Other-net includes $6.8 million and $1.6 million in hedging gains resulting from hedge ineffectiveness on fuel hedging contracts in 2002 and 2003, respectively. Also included in 2003 Other-net is an insurance recovery of $3.1 million in connection with legal fees associated with the U.S. Attorney investigation in Oakland.

Income Tax Benefit

Accounting standards require us to provide for income taxes each quarter based on our estimate of the effective tax rate for the full year. The volatility of air fares and fuel prices and the seasonality of our business make it difficult to accurately forecast full-year pretax results. In addition, a relatively small change in pretax results can cause a significant change in the effective tax rate due to the magnitude of nondeductible expenses, such as employee per diem costs. In estimating the 24.5% tax rate for 2003, we considered a variety of factors, including the U.S. federal rate of 35%, estimates of nondeductible expenses and state income taxes, and our forecast of pretax income. We evaluate this rate each quarter and make adjustments when necessary.

Critical Accounting Policies

For more information on our critical accounting policies, see Item 7 of our Annual Report on Form 10-K for the year ended December 31, 2002.
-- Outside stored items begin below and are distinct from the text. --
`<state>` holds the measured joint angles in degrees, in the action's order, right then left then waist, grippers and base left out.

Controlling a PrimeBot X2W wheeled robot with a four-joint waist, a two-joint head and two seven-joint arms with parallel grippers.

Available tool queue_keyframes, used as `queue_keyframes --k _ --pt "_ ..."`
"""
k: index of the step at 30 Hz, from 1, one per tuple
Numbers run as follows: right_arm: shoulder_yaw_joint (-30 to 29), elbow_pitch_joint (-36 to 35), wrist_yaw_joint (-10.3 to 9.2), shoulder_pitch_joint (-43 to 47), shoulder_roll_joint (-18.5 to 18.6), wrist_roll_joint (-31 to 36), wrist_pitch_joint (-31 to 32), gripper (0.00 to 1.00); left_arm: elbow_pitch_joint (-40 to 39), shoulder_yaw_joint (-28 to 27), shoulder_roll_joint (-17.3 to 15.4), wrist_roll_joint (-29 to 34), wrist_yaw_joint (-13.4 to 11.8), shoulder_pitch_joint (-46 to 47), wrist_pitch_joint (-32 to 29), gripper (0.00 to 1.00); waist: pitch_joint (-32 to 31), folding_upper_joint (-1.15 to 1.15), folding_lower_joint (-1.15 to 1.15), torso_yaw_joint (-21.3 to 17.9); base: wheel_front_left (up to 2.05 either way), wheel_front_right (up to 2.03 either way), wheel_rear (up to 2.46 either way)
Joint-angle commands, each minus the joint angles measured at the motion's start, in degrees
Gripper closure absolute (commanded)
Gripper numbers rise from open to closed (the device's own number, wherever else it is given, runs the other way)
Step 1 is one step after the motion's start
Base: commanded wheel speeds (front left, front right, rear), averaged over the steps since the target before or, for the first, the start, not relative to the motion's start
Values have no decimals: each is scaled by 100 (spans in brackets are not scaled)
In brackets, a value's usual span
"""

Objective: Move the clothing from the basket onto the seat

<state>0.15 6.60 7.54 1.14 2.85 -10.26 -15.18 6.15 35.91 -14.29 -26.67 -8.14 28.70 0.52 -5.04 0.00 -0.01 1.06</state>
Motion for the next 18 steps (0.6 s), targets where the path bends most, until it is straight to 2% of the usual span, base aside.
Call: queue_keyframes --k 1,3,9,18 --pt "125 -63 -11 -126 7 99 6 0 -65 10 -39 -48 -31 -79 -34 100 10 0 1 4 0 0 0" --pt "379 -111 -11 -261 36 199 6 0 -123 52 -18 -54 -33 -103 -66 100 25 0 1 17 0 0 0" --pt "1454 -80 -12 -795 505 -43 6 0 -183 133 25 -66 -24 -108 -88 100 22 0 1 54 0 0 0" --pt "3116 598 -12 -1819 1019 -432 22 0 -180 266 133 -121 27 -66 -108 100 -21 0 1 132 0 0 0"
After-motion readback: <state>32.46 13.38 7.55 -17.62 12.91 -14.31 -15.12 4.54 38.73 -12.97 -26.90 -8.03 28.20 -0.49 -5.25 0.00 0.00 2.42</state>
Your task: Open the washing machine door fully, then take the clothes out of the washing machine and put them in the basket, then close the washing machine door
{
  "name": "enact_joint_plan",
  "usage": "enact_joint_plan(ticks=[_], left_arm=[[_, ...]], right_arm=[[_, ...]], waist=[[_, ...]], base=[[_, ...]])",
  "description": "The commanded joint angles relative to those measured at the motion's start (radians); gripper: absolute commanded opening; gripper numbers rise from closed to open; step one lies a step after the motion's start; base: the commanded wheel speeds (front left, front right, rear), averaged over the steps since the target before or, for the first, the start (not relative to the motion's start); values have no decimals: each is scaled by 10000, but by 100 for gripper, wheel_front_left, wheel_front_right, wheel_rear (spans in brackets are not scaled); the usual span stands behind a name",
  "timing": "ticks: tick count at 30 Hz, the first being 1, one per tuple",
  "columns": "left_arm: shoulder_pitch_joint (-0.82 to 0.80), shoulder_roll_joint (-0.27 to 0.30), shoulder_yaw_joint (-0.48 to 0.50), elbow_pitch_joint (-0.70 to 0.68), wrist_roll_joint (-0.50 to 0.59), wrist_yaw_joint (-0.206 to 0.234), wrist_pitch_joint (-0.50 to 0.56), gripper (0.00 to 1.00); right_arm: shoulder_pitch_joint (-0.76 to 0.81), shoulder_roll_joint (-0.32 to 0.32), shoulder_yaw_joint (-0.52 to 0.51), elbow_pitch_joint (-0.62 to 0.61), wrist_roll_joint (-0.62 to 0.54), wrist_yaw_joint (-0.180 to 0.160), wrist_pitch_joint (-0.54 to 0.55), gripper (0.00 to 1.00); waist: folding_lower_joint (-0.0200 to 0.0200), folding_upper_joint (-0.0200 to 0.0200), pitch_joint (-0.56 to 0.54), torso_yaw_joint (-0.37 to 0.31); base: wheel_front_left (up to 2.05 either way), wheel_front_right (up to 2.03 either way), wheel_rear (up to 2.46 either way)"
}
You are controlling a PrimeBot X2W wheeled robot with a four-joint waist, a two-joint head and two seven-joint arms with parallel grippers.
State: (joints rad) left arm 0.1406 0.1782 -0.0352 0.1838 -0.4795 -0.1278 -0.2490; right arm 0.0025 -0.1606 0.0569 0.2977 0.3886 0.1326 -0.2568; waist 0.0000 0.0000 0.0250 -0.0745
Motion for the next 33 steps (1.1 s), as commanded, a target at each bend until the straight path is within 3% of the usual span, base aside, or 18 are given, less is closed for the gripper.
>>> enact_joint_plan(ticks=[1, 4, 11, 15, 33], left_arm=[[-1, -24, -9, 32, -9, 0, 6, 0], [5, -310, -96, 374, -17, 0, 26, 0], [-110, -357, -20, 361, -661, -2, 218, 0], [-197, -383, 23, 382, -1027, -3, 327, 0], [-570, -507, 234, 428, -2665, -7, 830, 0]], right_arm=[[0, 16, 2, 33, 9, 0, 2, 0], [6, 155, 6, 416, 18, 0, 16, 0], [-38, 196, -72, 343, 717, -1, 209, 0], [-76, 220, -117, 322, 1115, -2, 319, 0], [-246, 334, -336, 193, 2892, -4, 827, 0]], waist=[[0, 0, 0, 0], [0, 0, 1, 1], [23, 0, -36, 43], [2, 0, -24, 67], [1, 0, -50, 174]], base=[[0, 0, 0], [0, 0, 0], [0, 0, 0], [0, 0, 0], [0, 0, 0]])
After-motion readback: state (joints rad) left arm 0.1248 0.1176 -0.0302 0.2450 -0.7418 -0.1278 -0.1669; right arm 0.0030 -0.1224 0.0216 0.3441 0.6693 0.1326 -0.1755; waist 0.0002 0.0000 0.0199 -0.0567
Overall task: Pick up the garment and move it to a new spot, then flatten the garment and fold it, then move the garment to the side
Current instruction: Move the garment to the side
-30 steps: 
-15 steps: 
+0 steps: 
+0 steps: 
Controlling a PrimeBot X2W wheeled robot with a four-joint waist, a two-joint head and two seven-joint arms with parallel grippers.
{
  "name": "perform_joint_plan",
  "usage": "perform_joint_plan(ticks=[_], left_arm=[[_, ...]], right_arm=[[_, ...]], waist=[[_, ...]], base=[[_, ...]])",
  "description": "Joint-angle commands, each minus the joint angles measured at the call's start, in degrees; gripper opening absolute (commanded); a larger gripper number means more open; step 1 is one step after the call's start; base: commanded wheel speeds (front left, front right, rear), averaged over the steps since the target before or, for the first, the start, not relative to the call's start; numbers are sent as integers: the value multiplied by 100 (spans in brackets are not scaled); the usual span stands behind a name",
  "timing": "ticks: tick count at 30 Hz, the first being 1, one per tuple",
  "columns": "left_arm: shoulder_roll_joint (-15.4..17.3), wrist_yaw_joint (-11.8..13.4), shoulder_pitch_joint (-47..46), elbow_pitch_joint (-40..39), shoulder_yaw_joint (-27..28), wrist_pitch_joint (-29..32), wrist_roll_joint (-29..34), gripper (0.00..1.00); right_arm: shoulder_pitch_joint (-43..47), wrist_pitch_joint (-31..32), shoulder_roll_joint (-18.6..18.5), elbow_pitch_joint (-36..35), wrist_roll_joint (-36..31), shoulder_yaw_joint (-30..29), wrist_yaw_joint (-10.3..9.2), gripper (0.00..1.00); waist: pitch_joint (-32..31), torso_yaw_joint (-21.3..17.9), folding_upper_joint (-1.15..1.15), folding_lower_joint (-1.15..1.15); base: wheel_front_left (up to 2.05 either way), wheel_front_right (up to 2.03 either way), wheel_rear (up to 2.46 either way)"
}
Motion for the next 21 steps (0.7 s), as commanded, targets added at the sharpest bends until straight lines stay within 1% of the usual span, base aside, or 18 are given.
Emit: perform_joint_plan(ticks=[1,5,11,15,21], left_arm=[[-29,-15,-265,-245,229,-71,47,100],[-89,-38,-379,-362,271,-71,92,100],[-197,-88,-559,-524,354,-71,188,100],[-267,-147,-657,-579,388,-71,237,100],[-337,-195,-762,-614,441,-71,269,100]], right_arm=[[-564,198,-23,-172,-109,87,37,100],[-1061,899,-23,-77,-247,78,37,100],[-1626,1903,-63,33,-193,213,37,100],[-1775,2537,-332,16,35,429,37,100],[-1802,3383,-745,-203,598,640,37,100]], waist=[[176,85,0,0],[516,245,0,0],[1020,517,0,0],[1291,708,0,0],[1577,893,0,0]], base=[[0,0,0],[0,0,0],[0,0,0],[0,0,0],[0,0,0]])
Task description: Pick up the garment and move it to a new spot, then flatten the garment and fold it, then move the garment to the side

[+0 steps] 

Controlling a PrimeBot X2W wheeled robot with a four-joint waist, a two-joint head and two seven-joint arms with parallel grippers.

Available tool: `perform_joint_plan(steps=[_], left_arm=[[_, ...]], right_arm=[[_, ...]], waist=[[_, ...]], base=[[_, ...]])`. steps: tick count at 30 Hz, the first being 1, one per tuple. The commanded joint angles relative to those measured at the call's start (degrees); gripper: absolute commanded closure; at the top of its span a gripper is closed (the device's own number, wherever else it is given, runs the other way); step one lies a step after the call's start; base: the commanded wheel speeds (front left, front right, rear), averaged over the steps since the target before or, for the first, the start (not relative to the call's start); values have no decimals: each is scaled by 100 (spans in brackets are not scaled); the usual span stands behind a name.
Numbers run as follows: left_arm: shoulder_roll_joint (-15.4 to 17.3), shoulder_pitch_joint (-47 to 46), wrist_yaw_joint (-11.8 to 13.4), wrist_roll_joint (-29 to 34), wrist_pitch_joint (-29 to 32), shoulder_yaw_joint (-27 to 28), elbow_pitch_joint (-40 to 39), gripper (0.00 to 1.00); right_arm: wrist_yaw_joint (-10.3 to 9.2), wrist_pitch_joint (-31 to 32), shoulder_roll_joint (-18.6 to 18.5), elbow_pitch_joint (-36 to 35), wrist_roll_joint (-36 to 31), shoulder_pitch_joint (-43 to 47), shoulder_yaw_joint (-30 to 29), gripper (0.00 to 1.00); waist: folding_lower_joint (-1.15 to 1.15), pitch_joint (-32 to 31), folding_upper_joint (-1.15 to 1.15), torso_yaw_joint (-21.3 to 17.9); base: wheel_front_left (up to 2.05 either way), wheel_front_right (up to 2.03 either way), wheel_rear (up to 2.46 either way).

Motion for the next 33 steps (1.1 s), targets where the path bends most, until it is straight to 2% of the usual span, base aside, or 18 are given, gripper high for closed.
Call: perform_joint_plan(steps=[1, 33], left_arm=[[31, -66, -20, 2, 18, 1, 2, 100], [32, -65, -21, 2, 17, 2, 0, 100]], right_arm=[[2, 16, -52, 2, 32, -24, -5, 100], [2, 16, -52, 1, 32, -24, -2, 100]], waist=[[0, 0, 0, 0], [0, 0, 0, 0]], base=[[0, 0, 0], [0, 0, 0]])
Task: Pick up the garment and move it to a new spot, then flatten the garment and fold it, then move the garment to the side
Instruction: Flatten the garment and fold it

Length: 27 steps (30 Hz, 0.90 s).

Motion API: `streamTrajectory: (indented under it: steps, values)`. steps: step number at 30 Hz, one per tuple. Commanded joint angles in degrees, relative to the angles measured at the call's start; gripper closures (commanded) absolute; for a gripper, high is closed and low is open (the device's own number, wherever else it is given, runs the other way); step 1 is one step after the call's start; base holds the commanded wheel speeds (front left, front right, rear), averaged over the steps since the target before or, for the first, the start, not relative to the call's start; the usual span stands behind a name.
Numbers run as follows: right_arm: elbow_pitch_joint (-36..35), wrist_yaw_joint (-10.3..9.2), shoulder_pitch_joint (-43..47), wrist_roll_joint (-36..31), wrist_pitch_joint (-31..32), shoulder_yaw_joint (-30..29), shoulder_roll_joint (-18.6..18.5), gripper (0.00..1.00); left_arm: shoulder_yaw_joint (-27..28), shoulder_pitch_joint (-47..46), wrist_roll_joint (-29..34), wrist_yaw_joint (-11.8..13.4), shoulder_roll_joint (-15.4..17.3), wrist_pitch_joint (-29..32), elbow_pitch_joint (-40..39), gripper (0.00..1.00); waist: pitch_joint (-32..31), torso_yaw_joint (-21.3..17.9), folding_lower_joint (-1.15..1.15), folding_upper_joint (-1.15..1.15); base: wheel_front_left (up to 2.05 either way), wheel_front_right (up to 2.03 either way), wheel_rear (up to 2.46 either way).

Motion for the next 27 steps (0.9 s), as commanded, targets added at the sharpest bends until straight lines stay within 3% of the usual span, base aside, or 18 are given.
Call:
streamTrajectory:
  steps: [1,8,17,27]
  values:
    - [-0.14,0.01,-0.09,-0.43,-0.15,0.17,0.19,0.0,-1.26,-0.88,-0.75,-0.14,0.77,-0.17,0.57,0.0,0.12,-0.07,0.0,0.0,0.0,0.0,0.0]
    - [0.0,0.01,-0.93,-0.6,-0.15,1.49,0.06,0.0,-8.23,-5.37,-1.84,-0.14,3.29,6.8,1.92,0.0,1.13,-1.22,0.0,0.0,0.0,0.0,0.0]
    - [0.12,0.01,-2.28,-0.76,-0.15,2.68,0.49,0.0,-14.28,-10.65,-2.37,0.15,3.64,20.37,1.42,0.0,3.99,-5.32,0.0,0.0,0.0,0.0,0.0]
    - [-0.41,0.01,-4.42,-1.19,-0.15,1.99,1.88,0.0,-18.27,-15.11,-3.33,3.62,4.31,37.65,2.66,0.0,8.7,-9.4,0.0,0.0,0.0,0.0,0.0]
Liquidity and Capital Resources

The table below presents the major indicators of financial condition and liquidity.

                         
    December 31, 2002   June 30, 2003   Change
   
 
 
    (In millions, except debt-to-capital amounts)
Cash and marketable securities
  $ 635.7     $ 721.3     $ 85.6  
Working capital
    240.0       272.8       32.8  
Long-term debt and capital lease obligations*
    856.7       929.8       73.1  
Shareholders’ equity
    569.7       619.9       50.2  
Debt-to-capital*
    60%:40 %     60%:40 %   NA
Debt-to-capital assuming aircraft operating leases are capitalized at seven times annualized rent*
    75%:25 %     74%:26 %   NA
* Excludes current portion of long-term debt and capital lease obligations
 

We have various options available to meet our capital and operating commitments in 2003, including cash and marketable securities on hand at June 30, 2003 of $721.3 million. In addition, to supplement cash requirements, we periodically consider various borrowing or leasing options. In the first quarter of 2003, we received $60.0 million and $63.6 million, respectfully, from Air Group in connection with a capital contribution and issuance of senior notes due 2023 (See discussion in Note 4 and Note 5 in the Notes to Financial Statements). Funds from these transactions are expected to provide additional liquidity to be used in our operations.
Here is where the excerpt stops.